O resultado das eleições nacionais na França no último fim de semana pode indicar um novo renascer para a esquerda radical na Europa e se transformar num modelo de luta política no Brasil.
O velho jogo dos conservadores, de assustar com o extremismo de direita para impor seu candidato, deve funcionar pela última vez este ano. O centro e os setores da chamada esquerda democrática, vão ajudar a eleger o banqueiro Emmanuel Macron, para impedir a vitória de Marine Le Pen, da extrema direita, seguindo aquela máxima de Tancredi, o Príncipe de Falconieri, do livro Il Gattopardo, de Tomasi di Lampeduza, de que tudo deve mudar para que permaneça igual.
O resultado das eleições mostrou o esgotamento definitivo da farsa socialista de François Hollande, que governa atualmente a França e dos republicanos de Sarkozy, que o antecedeu e a radicalização do processo político em três vertentes: a extrema direita fascista de Marine Le Pen, o centro conservador, apoiado por eleitorado que detesta a política e que foi representado por Emmanuel Macron e a nova força política da esquerda radical francesa, Le Parti de Gauche, que se apresenta com o nome de França Insubmissa, de Jean-Luc Mélenchon e reúne, desde o tradicional e no passado poderoso Partido Comunista Francês, até os agrupamentos mais radicais de esquerda e os movimentos setorizados em defesa da natureza e das causas feministas.
Mélenchon foi candidato nas eleições anteriores e recebeu 11,10% dos votos. Nesse ano, ele conquistou 19,62% dos votos, enquanto o centrista François Fillon ficava com 19,94%, Le Pen com 21,43 e Macron 23,86%.
A menos que Le Pen surpreenda e ganhe o segundo turno, levando a França para posições cada vez mais xenófobas e isolacionistas, o provável vencedor, Macron, cumprirá com rigor um programa que interessa aos grandes grupos empresariais.
Esse programa de integração européia há muito fez água e os sinais de sua desagregação são cada vez mais evidentes, como sinalizou a próxima saída da Inglaterra da Comunidade Econômica Européia.
As alternativas que se apresentaram até agora, são ainda mais assustadoras, como o crescimento dos partidos de direita e a vitória no plebiscito turco do Presidente Erdogan, que pretende inclusive restaurar no País a pena de morte.
A pressão das correntes migratórias da África e da Ásia, a precarização do mercado de trabalho, e o rentismo, entre outras causas, liquidaram com o modelo do estado do bem estar social nos países europeus e estão levando suas populações para escolher entre aquelas únicas opções que istván Mészaros, diz ainda ser possível: socialismo ou barbárie.
A França de Macron, certamente, se aproximará cada vez mais da barbárie, aprofundando as dificuldades econômicas dos trabalhadores franceses e pavimentará o caminho para uma vitória da esquerda radical daqui a cinco anos.
Mélenchon, que poderá comandar esse processo de radicalização política da França, é oriundo da ala esquerda do Partido Socialista, do qual se separou em 2008, para organizar a Frente de Esquerda.
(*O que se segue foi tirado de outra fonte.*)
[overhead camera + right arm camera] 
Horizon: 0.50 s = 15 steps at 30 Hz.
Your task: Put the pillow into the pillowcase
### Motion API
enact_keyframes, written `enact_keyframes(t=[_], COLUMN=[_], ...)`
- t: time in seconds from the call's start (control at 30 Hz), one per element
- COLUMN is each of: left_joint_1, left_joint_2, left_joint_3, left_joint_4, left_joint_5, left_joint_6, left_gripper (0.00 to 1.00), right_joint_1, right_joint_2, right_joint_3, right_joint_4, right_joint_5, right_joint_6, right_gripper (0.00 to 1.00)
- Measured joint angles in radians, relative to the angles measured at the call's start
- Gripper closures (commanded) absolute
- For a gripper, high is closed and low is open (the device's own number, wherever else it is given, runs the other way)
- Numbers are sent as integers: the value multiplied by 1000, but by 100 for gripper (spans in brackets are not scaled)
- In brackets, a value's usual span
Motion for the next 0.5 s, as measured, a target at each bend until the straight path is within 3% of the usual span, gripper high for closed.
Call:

Nascido no Marrocos, mudou-se para a França com 11 anos. Formado em Filosofia, foi uma das lideranças no movimento estudantil francês em 1968 e chegou a Ministro da Educação no governo socialista de Lionel Jospin.
Na campanha eleitoral desse ano, defendeu entre outras propostas: o aumento das despesas públicas em 275 milhões de euros, dos quais 102 milhões seriam aplicados em obras públicas e projetos ambientais; taxação elevada do imposto de renda sobre os maiores salários, criação de 3 milhões e meio de novos empregos e aumento do salário mínimo em 16%, passando a 1.326 euros mensais e obediência rigorosa da lei da semana de trabalho de 35 horas.
No plano internacional, Mélenchon defendeu a retirada da França da OTAN "para não ser arrastada à guerras pelos Estados Unidos e união a países não alinhados, como os da Alternativa Bolivariana".
Embora, teoricamente viáveis dentro do sistema capitalista, suas propostas implicam, na prática, numa verdadeira revolução social só possível com uma intensa mobilização popular que seja capaz de desestruturar o esquema de poder das classes dominantes.
As eleições brasileiras em 2018 poderão ser um bom teste sobre até que ponto o frágil modelo político em que vivemos seria capaz de aceitar um retorno das políticas sociais que os governos do PT implantaram no País e que em muito se assemelharam ao que Mélenchon propôs na sua campanha.
Caso possa ser candidato em 2018, Lula não poderá mais se apoiar nas lideranças centristas que formaram, então, ao seu lado em 2002 e terá que fazer uma opção pela esquerda radical.
Será então a oportunidade dos brasileiros escolherem entre caminhar em direção ao socialismo ou a barbárie.